##### THE DATA

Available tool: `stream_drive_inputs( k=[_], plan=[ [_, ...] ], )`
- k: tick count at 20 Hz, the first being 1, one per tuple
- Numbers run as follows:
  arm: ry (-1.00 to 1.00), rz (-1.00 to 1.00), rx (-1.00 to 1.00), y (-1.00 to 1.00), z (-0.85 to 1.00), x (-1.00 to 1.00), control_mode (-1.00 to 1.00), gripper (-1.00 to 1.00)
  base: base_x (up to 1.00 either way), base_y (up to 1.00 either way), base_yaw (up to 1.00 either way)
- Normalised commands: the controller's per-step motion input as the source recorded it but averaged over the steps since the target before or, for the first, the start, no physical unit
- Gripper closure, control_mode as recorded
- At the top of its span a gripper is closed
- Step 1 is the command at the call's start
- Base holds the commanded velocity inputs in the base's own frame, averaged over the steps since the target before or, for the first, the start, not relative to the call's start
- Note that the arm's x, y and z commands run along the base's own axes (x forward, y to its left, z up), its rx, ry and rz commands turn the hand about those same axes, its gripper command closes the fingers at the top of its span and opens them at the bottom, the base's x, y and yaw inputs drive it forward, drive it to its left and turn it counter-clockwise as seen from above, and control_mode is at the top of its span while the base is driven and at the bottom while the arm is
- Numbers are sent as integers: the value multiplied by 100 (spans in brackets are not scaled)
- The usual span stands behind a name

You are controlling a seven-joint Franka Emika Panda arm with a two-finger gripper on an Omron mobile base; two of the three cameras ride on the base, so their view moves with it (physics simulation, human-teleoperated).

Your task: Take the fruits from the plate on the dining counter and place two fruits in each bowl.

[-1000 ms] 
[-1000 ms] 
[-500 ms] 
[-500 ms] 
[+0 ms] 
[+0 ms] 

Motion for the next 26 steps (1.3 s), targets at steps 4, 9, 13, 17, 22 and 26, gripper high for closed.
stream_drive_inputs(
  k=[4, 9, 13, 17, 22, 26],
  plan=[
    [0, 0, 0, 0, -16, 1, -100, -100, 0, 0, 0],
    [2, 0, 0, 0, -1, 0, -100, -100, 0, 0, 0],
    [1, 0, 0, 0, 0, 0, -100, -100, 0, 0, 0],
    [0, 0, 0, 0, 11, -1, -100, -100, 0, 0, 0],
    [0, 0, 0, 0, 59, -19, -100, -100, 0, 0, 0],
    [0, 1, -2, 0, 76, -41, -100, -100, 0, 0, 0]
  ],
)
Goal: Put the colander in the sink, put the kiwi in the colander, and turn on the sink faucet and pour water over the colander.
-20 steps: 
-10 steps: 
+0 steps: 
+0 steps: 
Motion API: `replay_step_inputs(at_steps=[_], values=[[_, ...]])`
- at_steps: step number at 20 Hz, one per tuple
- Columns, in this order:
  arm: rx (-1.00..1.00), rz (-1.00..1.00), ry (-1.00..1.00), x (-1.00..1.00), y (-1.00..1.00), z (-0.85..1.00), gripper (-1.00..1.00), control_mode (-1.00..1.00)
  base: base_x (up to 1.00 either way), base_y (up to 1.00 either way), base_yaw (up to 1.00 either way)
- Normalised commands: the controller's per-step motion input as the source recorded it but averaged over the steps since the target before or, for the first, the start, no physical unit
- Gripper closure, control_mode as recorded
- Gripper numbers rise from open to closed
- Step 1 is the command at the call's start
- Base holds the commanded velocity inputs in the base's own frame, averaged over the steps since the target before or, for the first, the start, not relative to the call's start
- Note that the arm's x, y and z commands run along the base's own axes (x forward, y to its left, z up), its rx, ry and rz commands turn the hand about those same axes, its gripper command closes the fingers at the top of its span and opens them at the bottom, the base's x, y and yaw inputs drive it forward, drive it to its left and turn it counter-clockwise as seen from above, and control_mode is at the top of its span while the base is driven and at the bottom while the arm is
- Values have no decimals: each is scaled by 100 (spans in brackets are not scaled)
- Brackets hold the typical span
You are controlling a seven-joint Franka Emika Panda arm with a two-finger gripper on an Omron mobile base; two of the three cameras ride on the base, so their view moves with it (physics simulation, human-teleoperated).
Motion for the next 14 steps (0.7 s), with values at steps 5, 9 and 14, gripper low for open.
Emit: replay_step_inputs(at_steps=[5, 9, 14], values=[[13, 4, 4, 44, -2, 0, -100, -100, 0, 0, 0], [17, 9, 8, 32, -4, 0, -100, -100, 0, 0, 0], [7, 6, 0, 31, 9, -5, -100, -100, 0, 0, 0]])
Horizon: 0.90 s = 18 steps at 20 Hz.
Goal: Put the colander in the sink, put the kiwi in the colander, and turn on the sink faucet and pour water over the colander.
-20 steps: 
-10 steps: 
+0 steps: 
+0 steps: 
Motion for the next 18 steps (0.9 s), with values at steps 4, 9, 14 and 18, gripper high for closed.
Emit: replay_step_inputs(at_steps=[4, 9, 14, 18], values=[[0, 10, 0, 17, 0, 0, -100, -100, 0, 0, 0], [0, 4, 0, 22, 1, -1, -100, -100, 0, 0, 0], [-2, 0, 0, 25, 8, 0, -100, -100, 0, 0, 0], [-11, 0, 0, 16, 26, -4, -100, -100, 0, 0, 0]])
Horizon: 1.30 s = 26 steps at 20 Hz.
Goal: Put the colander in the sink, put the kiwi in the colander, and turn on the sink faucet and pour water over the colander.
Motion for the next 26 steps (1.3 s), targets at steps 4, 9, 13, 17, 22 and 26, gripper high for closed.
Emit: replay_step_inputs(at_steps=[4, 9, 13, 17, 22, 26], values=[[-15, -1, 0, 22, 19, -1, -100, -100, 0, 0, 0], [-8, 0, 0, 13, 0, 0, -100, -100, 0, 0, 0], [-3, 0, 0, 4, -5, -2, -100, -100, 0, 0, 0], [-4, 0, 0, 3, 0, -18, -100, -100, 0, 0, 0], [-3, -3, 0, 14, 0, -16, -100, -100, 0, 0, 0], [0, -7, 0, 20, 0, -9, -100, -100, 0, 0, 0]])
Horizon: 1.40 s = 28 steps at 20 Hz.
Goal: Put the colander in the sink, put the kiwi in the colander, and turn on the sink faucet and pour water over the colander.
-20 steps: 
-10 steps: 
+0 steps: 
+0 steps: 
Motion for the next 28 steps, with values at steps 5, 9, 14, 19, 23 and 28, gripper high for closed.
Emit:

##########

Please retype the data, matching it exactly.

Available tool: `stream_drive_inputs( k=[_], plan=[ [_, ...] ], )`
- k: tick count at 20 Hz, the first being 1, one per tuple
- Numbers run as follows:
  arm: ry (-1.00 to 1.00), rz (-1.00 to 1.00), rx (-1.00 to 1.00), y (-1.00 to 1.00), z (-0.85 to 1.00), x (-1.00 to 1.00), control_mode (-1.00 to 1.00), gripper (-1.00 to 1.00)
  base: base_x (up to 1.00 either way), base_y (up to 1.00 either way), base_yaw (up to 1.00 either way)
- Normalised commands: the controller's per-step motion input as the source recorded it but averaged over the steps since the target before or, for the first, the start, no physical unit
- Gripper closure, control_mode as recorded
- At the top of its span a gripper is closed
- Step 1 is the command at the call's start
- Base holds the commanded velocity inputs in the base's own frame, averaged over the steps since the target before or, for the first, the start, not relative to the call's start
- Note that the arm's x, y and z commands run along the base's own axes (x forward, y to its left, z up), its rx, ry and rz commands turn the hand about those same axes, its gripper command closes the fingers at the top of its span and opens them at the bottom, the base's x, y and yaw inputs drive it forward, drive it to its left and turn it counter-clockwise as seen from above, and control_mode is at the top of its span while the base is driven and at the bottom while the arm is
- Numbers are sent as integers: the value multiplied by 100 (spans in brackets are not scaled)
- The usual span stands behind a name

You are controlling a seven-joint Franka Emika Panda arm with a two-finger gripper on an Omron mobile base; two of the three cameras ride on the base, so their view moves with it (physics simulation, human-teleoperated).

Your task: Take the fruits from the plate on the dining counter and place two fruits in each bowl.

[-1000 ms] 
[-1000 ms] 
[-500 ms] 
[-500 ms] 
[+0 ms] 
[+0 ms] 

Motion for the next 26 steps (1.3 s), targets at steps 4, 9, 13, 17, 22 and 26, gripper high for closed.
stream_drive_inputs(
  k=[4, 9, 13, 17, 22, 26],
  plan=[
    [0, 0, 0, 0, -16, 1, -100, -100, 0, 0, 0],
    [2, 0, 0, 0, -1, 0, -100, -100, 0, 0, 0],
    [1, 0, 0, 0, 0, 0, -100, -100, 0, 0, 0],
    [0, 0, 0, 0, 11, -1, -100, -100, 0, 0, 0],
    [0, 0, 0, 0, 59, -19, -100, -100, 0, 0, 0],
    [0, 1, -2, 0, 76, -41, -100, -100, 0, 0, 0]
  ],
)
Goal: Put the colander in the sink, put the kiwi in the colander, and turn on the sink faucet and pour water over the colander.
-20 steps: 
-10 steps: 
+0 steps: 
+0 steps: 
Motion API: `replay_step_inputs(at_steps=[_], values=[[_, ...]])`
- at_steps: step number at 20 Hz, one per tuple
- Columns, in this order:
  arm: rx (-1.00..1.00), rz (-1.00..1.00), ry (-1.00..1.00), x (-1.00..1.00), y (-1.00..1.00), z (-0.85..1.00), gripper (-1.00..1.00), control_mode (-1.00..1.00)
  base: base_x (up to 1.00 either way), base_y (up to 1.00 either way), base_yaw (up to 1.00 either way)
- Normalised commands: the controller's per-step motion input as the source recorded it but averaged over the steps since the target before or, for the first, the start, no physical unit
- Gripper closure, control_mode as recorded
- Gripper numbers rise from open to closed
- Step 1 is the command at the call's start
- Base holds the commanded velocity inputs in the base's own frame, averaged over the steps since the target before or, for the first, the start, not relative to the call's start
- Note that the arm's x, y and z commands run along the base's own axes (x forward, y to its left, z up), its rx, ry and rz commands turn the hand about those same axes, its gripper command closes the fingers at the top of its span and opens them at the bottom, the base's x, y and yaw inputs drive it forward, drive it to its left and turn it counter-clockwise as seen from above, and control_mode is at the top of its span while the base is driven and at the bottom while the arm is
- Values have no decimals: each is scaled by 100 (spans in brackets are not scaled)
- Brackets hold the typical span
You are controlling a seven-joint Franka Emika Panda arm with a two-finger gripper on an Omron mobile base; two of the three cameras ride on the base, so their view moves with it (physics simulation, human-teleoperated).
Motion for the next 14 steps (0.7 s), with values at steps 5, 9 and 14, gripper low for open.
Emit: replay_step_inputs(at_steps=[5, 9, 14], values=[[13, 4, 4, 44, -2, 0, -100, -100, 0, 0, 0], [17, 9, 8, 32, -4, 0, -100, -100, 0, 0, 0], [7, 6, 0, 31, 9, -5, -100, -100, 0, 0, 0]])
Horizon: 0.90 s = 18 steps at 20 Hz.
Goal: Put the colander in the sink, put the kiwi in the colander, and turn on the sink faucet and pour water over the colander.
-20 steps: 
-10 steps: 
+0 steps: 
+0 steps: 
Motion for the next 18 steps (0.9 s), with values at steps 4, 9, 14 and 18, gripper high for closed.
Emit: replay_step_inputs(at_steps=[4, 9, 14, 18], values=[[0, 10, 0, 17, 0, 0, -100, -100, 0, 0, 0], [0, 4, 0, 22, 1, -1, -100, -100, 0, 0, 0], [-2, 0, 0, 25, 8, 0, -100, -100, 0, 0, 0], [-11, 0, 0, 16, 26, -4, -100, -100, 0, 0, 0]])
Horizon: 1.30 s = 26 steps at 20 Hz.
Goal: Put the colander in the sink, put the kiwi in the colander, and turn on the sink faucet and pour water over the colander.
Motion for the next 26 steps (1.3 s), targets at steps 4, 9, 13, 17, 22 and 26, gripper high for closed.
Emit: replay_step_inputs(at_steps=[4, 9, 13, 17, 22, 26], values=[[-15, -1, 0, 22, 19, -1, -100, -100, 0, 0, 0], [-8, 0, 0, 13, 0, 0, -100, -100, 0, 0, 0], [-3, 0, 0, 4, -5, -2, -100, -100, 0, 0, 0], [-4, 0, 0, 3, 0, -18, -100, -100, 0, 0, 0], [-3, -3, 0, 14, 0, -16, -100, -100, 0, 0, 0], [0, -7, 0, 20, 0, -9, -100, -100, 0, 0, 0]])
Horizon: 1.40 s = 28 steps at 20 Hz.
Goal: Put the colander in the sink, put the kiwi in the colander, and turn on the sink faucet and pour water over the colander.
-20 steps: 
-10 steps: 
+0 steps: 
+0 steps: 
Motion for the next 28 steps, with values at steps 5, 9, 14, 19, 23 and 28, gripper high for closed.
Emit:

This exercise is now finished.